Until recently, the limiting factor in genetic mapping experiments was identifying the markers. Maps would commonly consist of a couple hundred markers. For instance in 1992 a genetic map for house mice included 317 markers (Dietrich et al. 1992) and the first map for rats had 432 (Jacob et al. 1995). Developing and genotyping markers was enormously expensive compared to the cost of breeding and raising the animals needed for the mapping panel. Thus, the number of animals, and hence the amount of recombination events available to discriminate marker location was often well in excess of what was necessary for the number of markers on the map. Today, next-generation sequencing technology allows us to discover millions of markers with very little effort or expense and breeding a mapping population large enough to accurately order thousands to millions of markers can be hugely expensive. We are now in era of recombination-limitation instead of marker-limitation, and run the risk of creating high-density maps that are not reliable at the finescale. To circumvent this issue, researchers have recently begun to identify a subset of markers to create a high-quality map using few enough markers to match the number of recombinations in the mapping panel. Onto these base maps are layered as many additional markers as possible, either by grouping markers into “0-recombinant clusters” as in (Li et al. 2015) or by using a regression algorithm to layer additional markers onto the map as in (Blankers et al. 2019). Here we use a simple genotype matching algorithm that identifies groups of identical or near-identical markers with which to associate each additional marker. All these approaches result in a high-density genetic map, but make explicitly clear that the fine-scale order of the additional markers is unknowable given the size of the mapping panel.

The mapping panel we used contained 137 individuals, so we selected 485 markers that had the least missing data with the aim of finding 10–20 markers per chromosome which is enough to build a linkage group, but not so many that would saturate the number of recombination events present. Using these markers, we built a genetic map containing 22 linkage groups, the same as the number of chromosomes in the Mongolian gerbil genome (Cohen 1970). Onto this high-quality map we added in as many additional markers as possible. These include the markers alternatively homozygous in the parents as well as many markers that were heterozygous in one parent whose inheritance we traced through the F1s. New markers were associated with a specific location on the map but not allowed to alter its length nor the order of the original high-quality markers.

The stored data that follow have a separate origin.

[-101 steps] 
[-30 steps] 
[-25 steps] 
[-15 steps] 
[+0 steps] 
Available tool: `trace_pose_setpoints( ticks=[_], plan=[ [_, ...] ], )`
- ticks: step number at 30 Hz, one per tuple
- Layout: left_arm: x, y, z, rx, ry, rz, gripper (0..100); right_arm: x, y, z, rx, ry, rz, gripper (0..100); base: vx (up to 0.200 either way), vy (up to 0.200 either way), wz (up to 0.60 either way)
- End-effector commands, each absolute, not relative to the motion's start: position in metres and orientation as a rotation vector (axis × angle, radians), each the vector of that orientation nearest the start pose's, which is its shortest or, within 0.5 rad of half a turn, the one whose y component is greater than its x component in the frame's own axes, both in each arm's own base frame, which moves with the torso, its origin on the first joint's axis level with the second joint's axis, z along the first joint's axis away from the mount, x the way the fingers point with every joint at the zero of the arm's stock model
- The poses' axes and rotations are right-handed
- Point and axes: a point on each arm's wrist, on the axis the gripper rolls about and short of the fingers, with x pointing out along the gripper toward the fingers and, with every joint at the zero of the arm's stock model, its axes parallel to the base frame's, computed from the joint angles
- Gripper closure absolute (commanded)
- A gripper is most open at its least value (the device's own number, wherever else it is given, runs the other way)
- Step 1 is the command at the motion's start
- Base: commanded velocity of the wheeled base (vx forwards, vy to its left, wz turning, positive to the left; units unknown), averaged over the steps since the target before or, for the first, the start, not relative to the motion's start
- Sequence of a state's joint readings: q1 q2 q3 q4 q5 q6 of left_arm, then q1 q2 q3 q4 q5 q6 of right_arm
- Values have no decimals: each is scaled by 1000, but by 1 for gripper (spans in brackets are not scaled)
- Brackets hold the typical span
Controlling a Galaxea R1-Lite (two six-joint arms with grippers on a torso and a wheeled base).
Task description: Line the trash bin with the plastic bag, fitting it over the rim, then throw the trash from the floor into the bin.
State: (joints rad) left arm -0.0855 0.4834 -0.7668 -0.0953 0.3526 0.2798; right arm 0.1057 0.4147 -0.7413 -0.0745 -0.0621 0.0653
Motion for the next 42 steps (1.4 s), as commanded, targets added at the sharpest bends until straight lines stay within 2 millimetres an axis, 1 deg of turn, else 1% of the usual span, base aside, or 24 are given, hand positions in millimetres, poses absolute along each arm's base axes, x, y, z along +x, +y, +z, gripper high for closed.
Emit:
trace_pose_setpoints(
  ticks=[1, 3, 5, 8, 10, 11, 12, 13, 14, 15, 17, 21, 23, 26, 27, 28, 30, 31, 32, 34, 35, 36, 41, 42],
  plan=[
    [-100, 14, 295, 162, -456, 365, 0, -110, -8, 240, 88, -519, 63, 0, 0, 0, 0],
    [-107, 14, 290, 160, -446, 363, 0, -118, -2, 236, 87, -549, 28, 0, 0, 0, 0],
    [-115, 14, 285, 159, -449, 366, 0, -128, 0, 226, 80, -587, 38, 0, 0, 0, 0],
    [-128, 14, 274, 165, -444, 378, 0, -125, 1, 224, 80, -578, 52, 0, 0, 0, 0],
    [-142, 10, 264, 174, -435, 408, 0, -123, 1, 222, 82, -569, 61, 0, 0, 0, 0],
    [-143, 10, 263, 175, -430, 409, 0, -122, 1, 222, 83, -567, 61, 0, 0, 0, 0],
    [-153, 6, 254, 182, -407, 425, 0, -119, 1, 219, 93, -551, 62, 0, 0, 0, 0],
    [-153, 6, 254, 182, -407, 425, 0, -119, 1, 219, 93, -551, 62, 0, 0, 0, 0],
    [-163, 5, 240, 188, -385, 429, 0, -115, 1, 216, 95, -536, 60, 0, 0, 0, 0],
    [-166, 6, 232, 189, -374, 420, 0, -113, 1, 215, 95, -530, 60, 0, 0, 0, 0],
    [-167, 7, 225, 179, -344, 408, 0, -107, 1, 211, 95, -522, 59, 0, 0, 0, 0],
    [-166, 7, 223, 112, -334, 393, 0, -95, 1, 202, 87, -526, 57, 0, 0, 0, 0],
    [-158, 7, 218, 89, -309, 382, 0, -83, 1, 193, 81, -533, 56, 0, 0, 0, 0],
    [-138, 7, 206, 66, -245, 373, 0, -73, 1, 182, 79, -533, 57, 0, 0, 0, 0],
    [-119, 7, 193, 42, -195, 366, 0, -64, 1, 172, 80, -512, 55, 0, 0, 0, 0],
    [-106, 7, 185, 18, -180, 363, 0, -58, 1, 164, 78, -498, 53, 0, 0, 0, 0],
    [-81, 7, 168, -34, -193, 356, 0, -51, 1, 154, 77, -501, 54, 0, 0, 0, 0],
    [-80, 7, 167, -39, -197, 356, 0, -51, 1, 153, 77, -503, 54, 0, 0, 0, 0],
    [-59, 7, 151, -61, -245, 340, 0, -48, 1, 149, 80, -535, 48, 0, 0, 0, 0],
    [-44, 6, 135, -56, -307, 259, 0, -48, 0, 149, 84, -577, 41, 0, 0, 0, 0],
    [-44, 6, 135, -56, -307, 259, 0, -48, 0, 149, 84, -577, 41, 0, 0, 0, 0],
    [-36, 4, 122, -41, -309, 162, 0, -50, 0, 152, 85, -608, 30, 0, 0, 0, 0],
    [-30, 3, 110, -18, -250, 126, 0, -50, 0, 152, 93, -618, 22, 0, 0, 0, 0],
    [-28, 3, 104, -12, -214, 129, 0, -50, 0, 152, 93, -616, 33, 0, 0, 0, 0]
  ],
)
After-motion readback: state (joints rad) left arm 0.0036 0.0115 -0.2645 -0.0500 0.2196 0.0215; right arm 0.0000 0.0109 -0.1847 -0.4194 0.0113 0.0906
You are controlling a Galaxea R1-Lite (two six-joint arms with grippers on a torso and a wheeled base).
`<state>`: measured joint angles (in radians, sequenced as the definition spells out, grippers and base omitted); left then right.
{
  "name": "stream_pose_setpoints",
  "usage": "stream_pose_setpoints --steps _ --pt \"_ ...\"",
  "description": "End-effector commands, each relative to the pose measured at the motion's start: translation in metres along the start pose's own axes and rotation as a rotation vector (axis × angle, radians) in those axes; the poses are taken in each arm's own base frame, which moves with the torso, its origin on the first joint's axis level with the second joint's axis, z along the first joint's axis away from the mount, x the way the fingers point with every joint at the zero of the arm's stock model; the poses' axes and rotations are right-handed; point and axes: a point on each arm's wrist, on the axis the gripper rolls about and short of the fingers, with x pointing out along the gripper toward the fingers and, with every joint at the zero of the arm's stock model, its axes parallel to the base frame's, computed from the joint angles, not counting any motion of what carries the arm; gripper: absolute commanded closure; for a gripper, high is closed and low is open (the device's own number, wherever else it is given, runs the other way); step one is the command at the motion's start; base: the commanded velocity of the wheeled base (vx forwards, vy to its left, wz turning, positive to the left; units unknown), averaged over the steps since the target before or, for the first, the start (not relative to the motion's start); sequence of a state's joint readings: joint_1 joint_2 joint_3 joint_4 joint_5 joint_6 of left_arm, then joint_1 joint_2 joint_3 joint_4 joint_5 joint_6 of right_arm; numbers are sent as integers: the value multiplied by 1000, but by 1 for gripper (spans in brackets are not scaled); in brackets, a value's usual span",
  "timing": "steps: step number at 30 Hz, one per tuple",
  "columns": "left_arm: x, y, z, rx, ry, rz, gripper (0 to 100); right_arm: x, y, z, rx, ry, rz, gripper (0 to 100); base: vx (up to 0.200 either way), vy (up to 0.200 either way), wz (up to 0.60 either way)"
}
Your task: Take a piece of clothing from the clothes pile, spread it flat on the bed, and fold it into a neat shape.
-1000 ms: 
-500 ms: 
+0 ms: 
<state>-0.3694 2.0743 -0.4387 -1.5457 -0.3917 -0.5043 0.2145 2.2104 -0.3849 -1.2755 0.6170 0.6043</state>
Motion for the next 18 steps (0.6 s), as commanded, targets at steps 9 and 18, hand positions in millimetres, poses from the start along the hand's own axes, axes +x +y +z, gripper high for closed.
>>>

In addition to genetic linkage, the sex chromosomes can be annotated using the relative coverage of males and females. With this method, we have annotated 3766 X-linked scaffolds, and 2158 Y-linked scaffolds. Together these scaffolds account for 322,528,372 bases on the X chromosomes and 71,814,401 bases of the Y. This approach does not provide any genomic order for these scaffolds, but it allowed us to design a reliable molecular sex-typing assay for gerbils. Our sex-typing assay relies on two primer pairs that simultaneously amplify X- and Y-linked regions in the same PCR reaction. Thus each reaction is internally controlled and does not rely on the failure of PCR to positively ID a female, unlike the SRY-based approach taken in a variety of species (Shaw et al. 2003; Kusahara et al. 2006; Prashant et al. 2008). Indeed, PCR failure is easily identified due to the absence of all bands and so this approach mitigates errors where males are incorrectly identified as female. A molecular sex-typing approach opens the door to a variety of novel experiments and that require sex-typing embryonic and juvenile individuals. Sex-typing juvenile animals using a non-lethal approach (such as with DNA extracted from an ear-punch or toe-clip) will greatly reduce the daily costs associated with rearing and maintaining animals that are not needed for a sex-specific experiment or routine colony maintenance. Additionally, a molecular assay paves the way for a large-scale analysis of embryonic sex ratio bias in Mongolian gerbils.